Records from a collection
# # # # #

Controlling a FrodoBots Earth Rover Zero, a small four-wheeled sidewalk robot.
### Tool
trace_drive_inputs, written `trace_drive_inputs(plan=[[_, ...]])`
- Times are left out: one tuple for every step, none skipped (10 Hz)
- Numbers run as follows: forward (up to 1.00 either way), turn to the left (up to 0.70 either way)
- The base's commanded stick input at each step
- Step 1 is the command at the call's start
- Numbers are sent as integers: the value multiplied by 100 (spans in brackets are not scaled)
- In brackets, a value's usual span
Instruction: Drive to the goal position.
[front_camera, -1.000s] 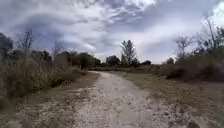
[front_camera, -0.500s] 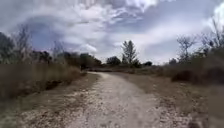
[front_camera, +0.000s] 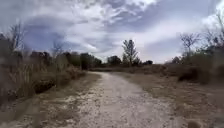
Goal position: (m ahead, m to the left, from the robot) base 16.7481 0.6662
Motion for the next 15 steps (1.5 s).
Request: trace_drive_inputs(plan=[[70, 0], [70, 0], [70, 0], [70, 0], [70, 0], [70, 0], [70, 0], [70, 0], [70, 0], [70, 0], [70, 0], [70, 0], [70, -5], [70, -21], [70, -35]])
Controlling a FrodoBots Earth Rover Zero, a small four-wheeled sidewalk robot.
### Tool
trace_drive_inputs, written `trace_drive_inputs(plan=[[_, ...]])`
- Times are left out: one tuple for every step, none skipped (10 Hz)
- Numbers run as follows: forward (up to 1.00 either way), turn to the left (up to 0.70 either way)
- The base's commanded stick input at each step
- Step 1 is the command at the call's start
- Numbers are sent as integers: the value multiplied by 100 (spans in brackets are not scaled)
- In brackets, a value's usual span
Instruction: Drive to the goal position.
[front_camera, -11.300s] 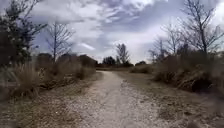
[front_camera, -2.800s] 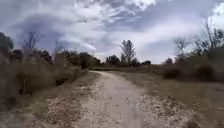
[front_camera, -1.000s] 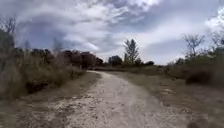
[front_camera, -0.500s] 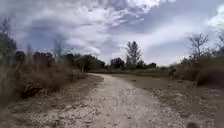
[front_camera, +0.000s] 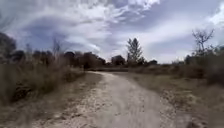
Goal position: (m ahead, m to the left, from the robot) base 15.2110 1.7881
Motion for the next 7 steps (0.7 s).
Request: trace_drive_inputs(plan=[[70, -35], [70, -28], [70, -4], [70, 0], [70, 0], [70, 0], [70, 0]])
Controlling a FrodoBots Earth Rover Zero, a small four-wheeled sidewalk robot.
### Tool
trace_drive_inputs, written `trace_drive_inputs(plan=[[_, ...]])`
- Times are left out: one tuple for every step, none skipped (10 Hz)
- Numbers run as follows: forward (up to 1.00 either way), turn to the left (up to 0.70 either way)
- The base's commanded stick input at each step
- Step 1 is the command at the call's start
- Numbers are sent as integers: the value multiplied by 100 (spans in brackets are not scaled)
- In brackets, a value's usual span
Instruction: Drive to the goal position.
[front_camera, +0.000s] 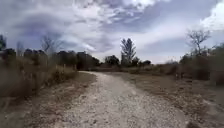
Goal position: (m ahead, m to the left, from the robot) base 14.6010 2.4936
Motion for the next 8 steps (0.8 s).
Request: trace_drive_inputs(plan=[[70, 0], [70, 0], [70, 0], [70, 0], [70, 0], [70, 0], [70, 0], [70, 0]])
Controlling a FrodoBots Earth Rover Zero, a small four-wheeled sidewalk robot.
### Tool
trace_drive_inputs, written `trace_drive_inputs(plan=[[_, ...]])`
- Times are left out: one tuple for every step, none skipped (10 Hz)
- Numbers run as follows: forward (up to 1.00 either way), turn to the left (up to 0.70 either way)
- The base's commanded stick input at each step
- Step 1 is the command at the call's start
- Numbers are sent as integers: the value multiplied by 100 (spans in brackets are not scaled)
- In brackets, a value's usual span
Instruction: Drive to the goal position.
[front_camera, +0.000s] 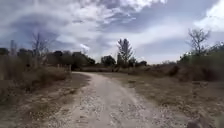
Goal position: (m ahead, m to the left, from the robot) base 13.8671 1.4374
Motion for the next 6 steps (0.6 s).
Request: trace_drive_inputs(plan=[[70, 0], [70, 0], [70, 0], [70, 0], [70, 0], [70, 0]])
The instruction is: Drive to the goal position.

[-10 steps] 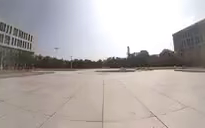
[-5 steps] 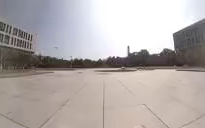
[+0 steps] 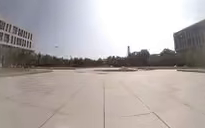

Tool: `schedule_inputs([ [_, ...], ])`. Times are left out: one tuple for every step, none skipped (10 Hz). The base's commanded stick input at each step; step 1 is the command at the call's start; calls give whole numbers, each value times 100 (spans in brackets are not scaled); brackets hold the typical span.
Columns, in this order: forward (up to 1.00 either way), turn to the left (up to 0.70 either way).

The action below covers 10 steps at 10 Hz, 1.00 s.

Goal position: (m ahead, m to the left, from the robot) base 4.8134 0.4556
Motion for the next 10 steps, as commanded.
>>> schedule_inputs([
  [60,0],
  [60,0],
  [60,0],
  [59,0],
  [59,0],
  [58,0],
  [56,0],
  [56,0],
  [55,0],
  [55,0],
])
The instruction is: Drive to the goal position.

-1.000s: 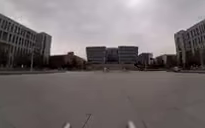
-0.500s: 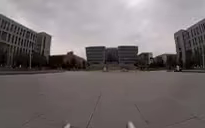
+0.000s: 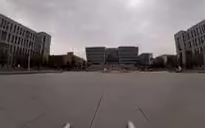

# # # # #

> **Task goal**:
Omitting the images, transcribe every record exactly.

> **Reply to the task**:
Controlling a FrodoBots Earth Rover Zero, a small four-wheeled sidewalk robot.
### Tool
trace_drive_inputs, written `trace_drive_inputs(plan=[[_, ...]])`
- Times are left out: one tuple for every step, none skipped (10 Hz)
- Numbers run as follows: forward (up to 1.00 either way), turn to the left (up to 0.70 either way)
- The base's commanded stick input at each step
- Step 1 is the command at the call's start
- Numbers are sent as integers: the value multiplied by 100 (spans in brackets are not scaled)
- In brackets, a value's usual span
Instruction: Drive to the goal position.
[front_camera, -1.000s] 
[front_camera, -0.500s] 
[front_camera, +0.000s] 
Goal position: (m ahead, m to the left, from the robot) base 16.7481 0.6662
Motion for the next 15 steps (1.5 s).
Request: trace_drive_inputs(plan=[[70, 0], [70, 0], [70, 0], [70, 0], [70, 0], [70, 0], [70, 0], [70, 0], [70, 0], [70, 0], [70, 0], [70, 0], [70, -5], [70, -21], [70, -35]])
Controlling a FrodoBots Earth Rover Zero, a small four-wheeled sidewalk robot.
### Tool
trace_drive_inputs, written `trace_drive_inputs(plan=[[_, ...]])`
- Times are left out: one tuple for every step, none skipped (10 Hz)
- Numbers run as follows: forward (up to 1.00 either way), turn to the left (up to 0.70 either way)
- The base's commanded stick input at each step
- Step 1 is the command at the call's start
- Numbers are sent as integers: the value multiplied by 100 (spans in brackets are not scaled)
- In brackets, a value's usual span
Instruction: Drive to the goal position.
[front_camera, -11.300s] 
[front_camera, -2.800s] 
[front_camera, -1.000s] 
[front_camera, -0.500s] 
[front_camera, +0.000s] 
Goal position: (m ahead, m to the left, from the robot) base 15.2110 1.7881
Motion for the next 7 steps (0.7 s).
Request: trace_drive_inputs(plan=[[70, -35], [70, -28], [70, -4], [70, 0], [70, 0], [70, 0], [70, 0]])
Controlling a FrodoBots Earth Rover Zero, a small four-wheeled sidewalk robot.
### Tool
trace_drive_inputs, written `trace_drive_inputs(plan=[[_, ...]])`
- Times are left out: one tuple for every step, none skipped (10 Hz)
- Numbers run as follows: forward (up to 1.00 either way), turn to the left (up to 0.70 either way)
- The base's commanded stick input at each step
- Step 1 is the command at the call's start
- Numbers are sent as integers: the value multiplied by 100 (spans in brackets are not scaled)
- In brackets, a value's usual span
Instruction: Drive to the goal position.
[front_camera, +0.000s] 
Goal position: (m ahead, m to the left, from the robot) base 14.6010 2.4936
Motion for the next 8 steps (0.8 s).
Request: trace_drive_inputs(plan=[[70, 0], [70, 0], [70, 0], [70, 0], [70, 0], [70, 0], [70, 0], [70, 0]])
Controlling a FrodoBots Earth Rover Zero, a small four-wheeled sidewalk robot.
### Tool
trace_drive_inputs, written `trace_drive_inputs(plan=[[_, ...]])`
- Times are left out: one tuple for every step, none skipped (10 Hz)
- Numbers run as follows: forward (up to 1.00 either way), turn to the left (up to 0.70 either way)
- The base's commanded stick input at each step
- Step 1 is the command at the call's start
- Numbers are sent as integers: the value multiplied by 100 (spans in brackets are not scaled)
- In brackets, a value's usual span
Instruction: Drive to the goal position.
[front_camera, +0.000s] 
Goal position: (m ahead, m to the left, from the robot) base 13.8671 1.4374
Motion for the next 6 steps (0.6 s).
Request: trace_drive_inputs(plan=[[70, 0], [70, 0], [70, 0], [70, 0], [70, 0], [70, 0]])
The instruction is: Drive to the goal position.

[-10 steps] 
[-5 steps] 
[+0 steps] 

Tool: `schedule_inputs([ [_, ...], ])`. Times are left out: one tuple for every step, none skipped (10 Hz). The base's commanded stick input at each step; step 1 is the command at the call's start; calls give whole numbers, each value times 100 (spans in brackets are not scaled); brackets hold the typical span.
Columns, in this order: forward (up to 1.00 either way), turn to the left (up to 0.70 either way).

The action below covers 10 steps at 10 Hz, 1.00 s.

Goal position: (m ahead, m to the left, from the robot) base 4.8134 0.4556
Motion for the next 10 steps, as commanded.
>>> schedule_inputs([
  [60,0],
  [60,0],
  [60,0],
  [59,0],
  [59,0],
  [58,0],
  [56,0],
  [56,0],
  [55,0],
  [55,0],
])
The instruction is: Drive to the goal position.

-1.000s: 
-0.500s: 
+0.000s: 

The output for this exercise is now complete.